Could you set down exactly the lines of the data below, starting at the one that holds "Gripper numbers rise" and ending at the one that holds "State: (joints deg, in", both included, and only those?

-- Information shown follows --

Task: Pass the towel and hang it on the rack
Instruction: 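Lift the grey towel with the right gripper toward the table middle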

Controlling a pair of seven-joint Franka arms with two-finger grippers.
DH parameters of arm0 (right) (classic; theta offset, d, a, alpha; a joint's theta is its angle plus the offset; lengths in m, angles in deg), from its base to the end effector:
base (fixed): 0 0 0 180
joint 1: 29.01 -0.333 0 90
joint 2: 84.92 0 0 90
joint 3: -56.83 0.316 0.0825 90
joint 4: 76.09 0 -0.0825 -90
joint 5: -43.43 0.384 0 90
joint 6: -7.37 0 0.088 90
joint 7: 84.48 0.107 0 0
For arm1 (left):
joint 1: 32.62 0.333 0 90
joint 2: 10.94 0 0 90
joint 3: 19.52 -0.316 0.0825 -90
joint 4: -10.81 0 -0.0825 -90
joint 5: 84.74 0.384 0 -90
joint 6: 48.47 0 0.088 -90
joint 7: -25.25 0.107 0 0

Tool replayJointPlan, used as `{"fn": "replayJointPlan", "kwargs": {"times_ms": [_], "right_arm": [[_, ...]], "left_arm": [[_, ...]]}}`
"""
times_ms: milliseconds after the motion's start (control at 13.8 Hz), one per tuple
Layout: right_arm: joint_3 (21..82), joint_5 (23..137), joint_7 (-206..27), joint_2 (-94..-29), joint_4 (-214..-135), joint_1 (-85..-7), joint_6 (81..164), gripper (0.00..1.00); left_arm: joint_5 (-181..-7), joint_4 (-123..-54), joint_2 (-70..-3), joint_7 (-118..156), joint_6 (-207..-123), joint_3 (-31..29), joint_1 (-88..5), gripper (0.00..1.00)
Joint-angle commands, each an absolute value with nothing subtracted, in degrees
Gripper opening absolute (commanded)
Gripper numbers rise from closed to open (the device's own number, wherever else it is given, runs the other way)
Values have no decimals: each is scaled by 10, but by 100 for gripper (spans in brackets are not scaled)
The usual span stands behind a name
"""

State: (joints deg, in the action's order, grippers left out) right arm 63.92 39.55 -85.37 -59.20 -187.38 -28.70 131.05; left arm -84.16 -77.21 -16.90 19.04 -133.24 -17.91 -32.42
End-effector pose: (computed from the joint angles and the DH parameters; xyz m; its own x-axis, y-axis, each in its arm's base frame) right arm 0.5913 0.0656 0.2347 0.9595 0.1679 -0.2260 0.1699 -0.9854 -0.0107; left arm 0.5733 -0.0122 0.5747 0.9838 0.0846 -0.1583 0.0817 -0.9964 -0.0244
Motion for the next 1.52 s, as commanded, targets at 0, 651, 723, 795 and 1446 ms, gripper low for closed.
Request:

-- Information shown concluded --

→ **Answer area**
Gripper numbers rise from closed to open (the device's own number, wherever else it is given, runs the other way)
Values have no decimals: each is scaled by 10, but by 100 for gripper (spans in brackets are not scaled)
The usual span stands behind a name
"""

State: (joints deg, in the action's order, grippers left out) right arm 63.92 39.55 -85.37 -59.20 -187.38 -28.70 131.05; left arm -84.16 -77.21 -16.90 19.04 -133.24 -17.91 -32.42

There is nothing further to this answer.